Giffords surprise witness as Congress talks guns
Congress took up gun control measures for the first time since the shooting of 20 young students in Connecticut in December.
Washington: Congress took up gun control measures for the first time today since the shooting of 20 young students in Connecticut in December pushed the long-sensitive issue to the top of President Barack Obama`s agenda for his second term.
The nation`s most powerful gun lobby, the National Rifle Association, was testifying before the Senate Judiciary Committee, whose divided members reflect the wider debate that gun limits will face on a path through Congress that promises to be difficult.
Surprise witness Gabrielle Giffords, a former congresswoman who was shot in the head in a 2011mass shooting, opened the hearing with a carefully spoken plea as she continues to recover: "We must do something. It will be hard, but the time is now. ... Be bold, be courageous."
Obama this month proposed a package that includes banning military-style assault weapons, requiring background checks on all firearms purchases and limiting ammunition magazines to 10 rounds.
The US has the world`s highest rate of gun ownership, and gun sales have jumped since the Connecticut shooting as some fear that the government will take their guns away.

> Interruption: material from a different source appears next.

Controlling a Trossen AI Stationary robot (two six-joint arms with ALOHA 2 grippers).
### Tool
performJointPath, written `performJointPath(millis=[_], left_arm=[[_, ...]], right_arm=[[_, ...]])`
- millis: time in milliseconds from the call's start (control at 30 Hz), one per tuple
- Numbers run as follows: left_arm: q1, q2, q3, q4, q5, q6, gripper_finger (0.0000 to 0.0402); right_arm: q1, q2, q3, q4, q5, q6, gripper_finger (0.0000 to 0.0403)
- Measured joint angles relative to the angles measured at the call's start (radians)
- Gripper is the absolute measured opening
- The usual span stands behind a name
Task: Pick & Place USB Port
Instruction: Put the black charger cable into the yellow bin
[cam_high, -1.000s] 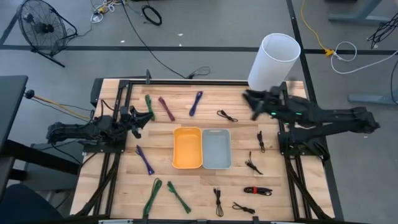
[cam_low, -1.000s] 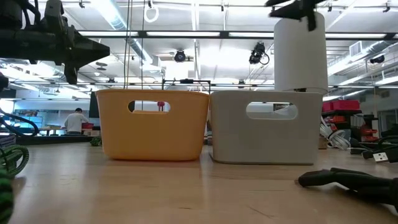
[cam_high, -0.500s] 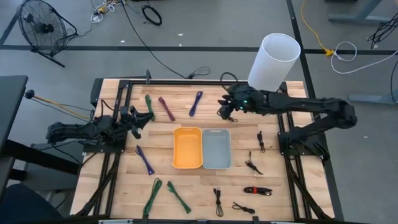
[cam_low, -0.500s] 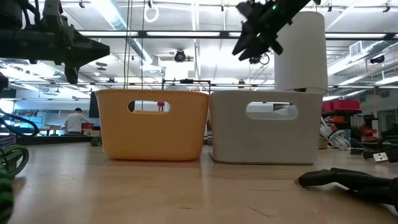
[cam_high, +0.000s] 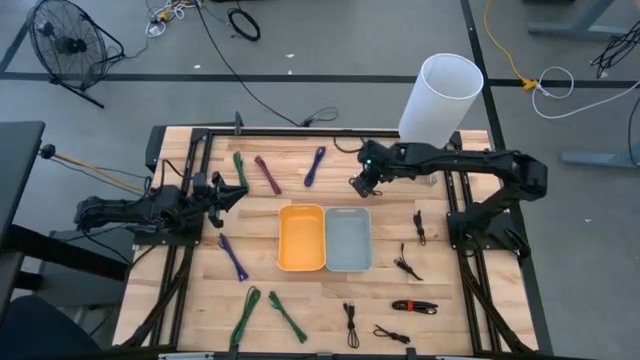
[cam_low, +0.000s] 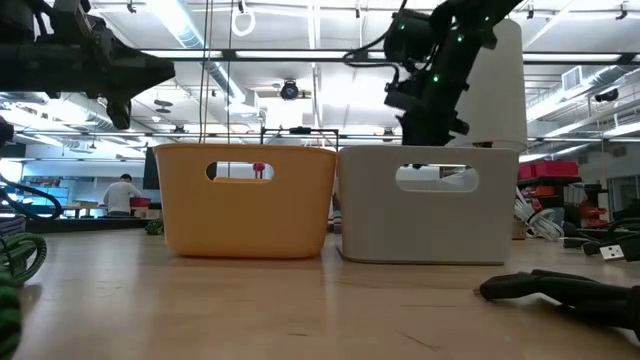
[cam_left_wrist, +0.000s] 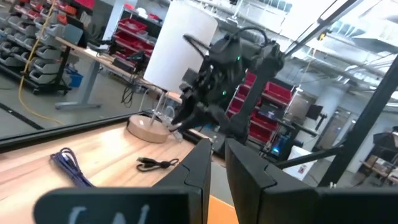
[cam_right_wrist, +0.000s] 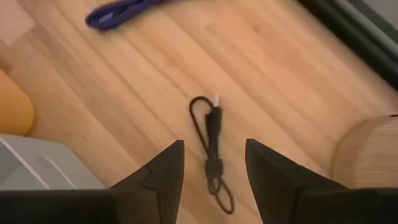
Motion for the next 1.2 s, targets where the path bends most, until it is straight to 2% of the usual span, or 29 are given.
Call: performJointPath(millis=[267, 433, 600, 1200], left_arm=[[0.000, 0.000, 0.000, 0.064, 0.000, -0.017, 0.0051], [0.000, 0.000, 0.000, 0.076, 0.000, -0.080, 0.0051], [0.000, 0.000, 0.000, 0.081, -0.029, -0.082, 0.0051], [0.000, 0.000, 0.000, 0.085, -0.018, -0.089, 0.0051]], right_arm=[[-0.006, 0.085, 0.000, 0.012, -0.043, -0.020, 0.0203], [-0.010, 0.124, 0.000, 0.031, -0.054, -0.026, 0.0212], [-0.020, 0.153, -0.003, 0.035, -0.073, -0.019, 0.0213], [-0.033, 0.283, -0.003, 0.060, -0.081, 0.005, 0.0213]])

The Constitution guarantees the right to bear arms, but some argue that the country`s founding fathers more than two centuries ago couldn`t have foreseen the speed and power of today`s weapons.
Giffords and her husband, Mark Kelly, who are both gun owners, have formed a political action committee called Americans for Responsible Solutions to back lawmakers who support tighter gun restrictions and counter the influence of the NRA, which is known to punish lawmakers who stray from its point of view.

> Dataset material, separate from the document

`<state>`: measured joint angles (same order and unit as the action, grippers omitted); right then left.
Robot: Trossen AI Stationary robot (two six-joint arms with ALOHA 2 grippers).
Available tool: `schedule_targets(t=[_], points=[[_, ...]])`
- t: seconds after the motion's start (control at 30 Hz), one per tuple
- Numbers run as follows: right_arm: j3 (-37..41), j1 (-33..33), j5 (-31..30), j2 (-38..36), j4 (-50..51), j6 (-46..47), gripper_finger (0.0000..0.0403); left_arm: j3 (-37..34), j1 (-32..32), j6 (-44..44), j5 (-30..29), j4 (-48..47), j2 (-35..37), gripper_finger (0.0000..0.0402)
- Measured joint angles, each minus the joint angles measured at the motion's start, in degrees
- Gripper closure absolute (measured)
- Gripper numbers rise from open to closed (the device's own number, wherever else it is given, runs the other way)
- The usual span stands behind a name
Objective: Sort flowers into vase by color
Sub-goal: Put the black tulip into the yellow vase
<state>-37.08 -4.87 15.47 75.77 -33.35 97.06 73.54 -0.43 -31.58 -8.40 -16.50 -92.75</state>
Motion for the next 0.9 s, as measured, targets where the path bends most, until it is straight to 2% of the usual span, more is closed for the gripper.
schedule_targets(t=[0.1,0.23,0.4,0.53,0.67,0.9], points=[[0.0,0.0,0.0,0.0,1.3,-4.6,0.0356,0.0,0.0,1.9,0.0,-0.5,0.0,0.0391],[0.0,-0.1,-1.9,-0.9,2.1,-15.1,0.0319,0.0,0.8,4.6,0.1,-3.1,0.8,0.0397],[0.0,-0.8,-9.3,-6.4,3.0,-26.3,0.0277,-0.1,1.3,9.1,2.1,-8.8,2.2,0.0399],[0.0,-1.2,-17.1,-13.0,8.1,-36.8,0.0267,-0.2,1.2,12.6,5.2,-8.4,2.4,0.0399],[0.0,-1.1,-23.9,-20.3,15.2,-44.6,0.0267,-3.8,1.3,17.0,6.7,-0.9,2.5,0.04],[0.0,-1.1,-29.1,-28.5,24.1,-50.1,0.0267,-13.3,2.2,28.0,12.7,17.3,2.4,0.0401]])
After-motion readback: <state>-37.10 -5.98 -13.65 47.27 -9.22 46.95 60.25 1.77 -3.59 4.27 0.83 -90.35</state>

Kelly described to the panel today how Giffords` shooter fired 33 bullets in 15 seconds and was stopped when he paused to reload.

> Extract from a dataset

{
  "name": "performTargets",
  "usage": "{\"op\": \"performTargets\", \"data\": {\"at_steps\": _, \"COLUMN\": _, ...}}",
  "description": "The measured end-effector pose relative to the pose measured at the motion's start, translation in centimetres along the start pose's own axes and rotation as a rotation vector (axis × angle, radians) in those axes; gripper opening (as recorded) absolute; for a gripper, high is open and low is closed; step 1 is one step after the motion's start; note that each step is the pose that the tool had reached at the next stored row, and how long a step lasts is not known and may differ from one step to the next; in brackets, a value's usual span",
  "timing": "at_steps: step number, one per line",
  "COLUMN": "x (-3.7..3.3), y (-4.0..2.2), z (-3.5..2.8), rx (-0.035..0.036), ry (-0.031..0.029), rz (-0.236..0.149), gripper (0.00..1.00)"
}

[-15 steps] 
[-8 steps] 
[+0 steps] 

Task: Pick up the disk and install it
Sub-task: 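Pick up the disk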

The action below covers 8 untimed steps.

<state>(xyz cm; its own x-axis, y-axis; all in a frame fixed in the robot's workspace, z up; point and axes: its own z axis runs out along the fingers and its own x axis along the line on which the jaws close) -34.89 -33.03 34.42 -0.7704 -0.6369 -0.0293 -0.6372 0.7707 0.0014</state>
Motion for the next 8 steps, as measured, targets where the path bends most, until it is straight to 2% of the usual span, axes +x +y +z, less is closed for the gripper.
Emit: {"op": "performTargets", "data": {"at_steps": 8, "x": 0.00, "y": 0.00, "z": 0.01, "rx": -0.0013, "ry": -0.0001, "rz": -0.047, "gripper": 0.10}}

"We are simply two reasonable Americans who have said `Enough,`" Kelly said.
The NRA has led past efforts to block stricter gun regulations, and it has promised to do it now.
In testimony prepared for today`s hearing but released yesterday, NRA executive vice president Wayne LaPierre said gun control measures had failed in the past. He instead expressed support for better enforcement of existing laws, stronger school security and better government`s ability to keep guns from mentally unstable people.